My guess is that it's basically like texture compression. I've heard of mobile NPUs using compression on the weights, but not really seen AMD or Nvidia talk about it (other than handling a limited degree of sparseness). It always seemed to me like a natural thing for GPUs to do, given their texture units are already in the datapath and already have hardware support for texture compression. ...except this isn't a GPU!
No. ...I'm 99.9% sure it's not.
But, that's irrelevant if it's basically invisible to software, as they claim.
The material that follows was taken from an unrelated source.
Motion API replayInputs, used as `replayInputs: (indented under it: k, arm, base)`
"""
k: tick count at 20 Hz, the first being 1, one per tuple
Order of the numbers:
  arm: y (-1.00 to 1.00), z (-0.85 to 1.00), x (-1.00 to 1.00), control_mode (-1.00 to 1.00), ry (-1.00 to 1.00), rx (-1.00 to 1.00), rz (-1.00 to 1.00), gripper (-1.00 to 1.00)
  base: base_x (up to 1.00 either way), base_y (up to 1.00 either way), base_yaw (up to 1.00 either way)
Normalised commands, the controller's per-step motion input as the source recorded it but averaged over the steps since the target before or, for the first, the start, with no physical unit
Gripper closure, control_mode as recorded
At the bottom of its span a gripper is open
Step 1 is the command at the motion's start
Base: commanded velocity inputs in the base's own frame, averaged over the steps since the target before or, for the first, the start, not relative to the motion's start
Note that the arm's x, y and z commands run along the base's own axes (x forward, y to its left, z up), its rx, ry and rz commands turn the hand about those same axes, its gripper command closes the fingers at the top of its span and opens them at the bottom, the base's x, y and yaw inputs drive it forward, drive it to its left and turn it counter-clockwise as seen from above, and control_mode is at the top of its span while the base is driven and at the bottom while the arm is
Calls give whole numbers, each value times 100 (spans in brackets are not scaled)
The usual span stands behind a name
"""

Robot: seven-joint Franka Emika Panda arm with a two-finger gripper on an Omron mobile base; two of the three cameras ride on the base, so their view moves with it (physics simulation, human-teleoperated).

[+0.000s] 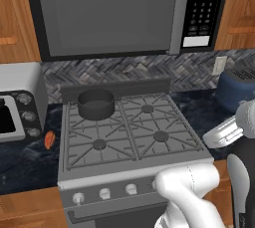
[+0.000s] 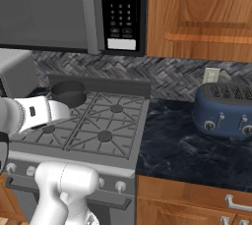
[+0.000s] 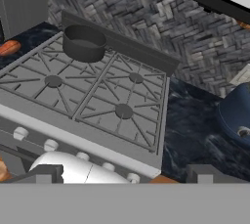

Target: Turn on the burner for the pot on the stove. Wait thirty seconds for the pot to heat up. Then add the sweet potato to the pot.

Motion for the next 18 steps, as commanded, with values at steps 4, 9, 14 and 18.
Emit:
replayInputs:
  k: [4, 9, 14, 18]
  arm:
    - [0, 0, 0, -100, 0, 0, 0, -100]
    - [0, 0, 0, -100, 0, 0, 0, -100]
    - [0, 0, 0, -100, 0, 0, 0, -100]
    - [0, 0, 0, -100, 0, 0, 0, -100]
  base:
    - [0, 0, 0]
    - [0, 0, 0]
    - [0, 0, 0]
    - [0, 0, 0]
The main reason for IEEE standards is to have some consistency between hardware implementations, so that software doesn't have to introduce a ton of special cases, for each hardware implementation.
Yeah, could be, but I'm doubtful because it seems like a stumbling block scaling size & speed long term.
I got the feeling it was more like how BFloat16 (the other B[F]16 🤓 ) deals with FP32 for rounding up/down, so it just becomes an 'efficient'/elegant math work around, that can be used in any scenario, rather than adding silicon for de/compression, but that's just my take/guess on it.
It's something I wish they spent more time on, but I suspect we'll get that in the deep dives in the coming day/weeks before launch.
My initial read on it was to react "OH, this is how AMD is going to react to not having intel's AVX FP16 support" which of course is helpful for Ai workloads.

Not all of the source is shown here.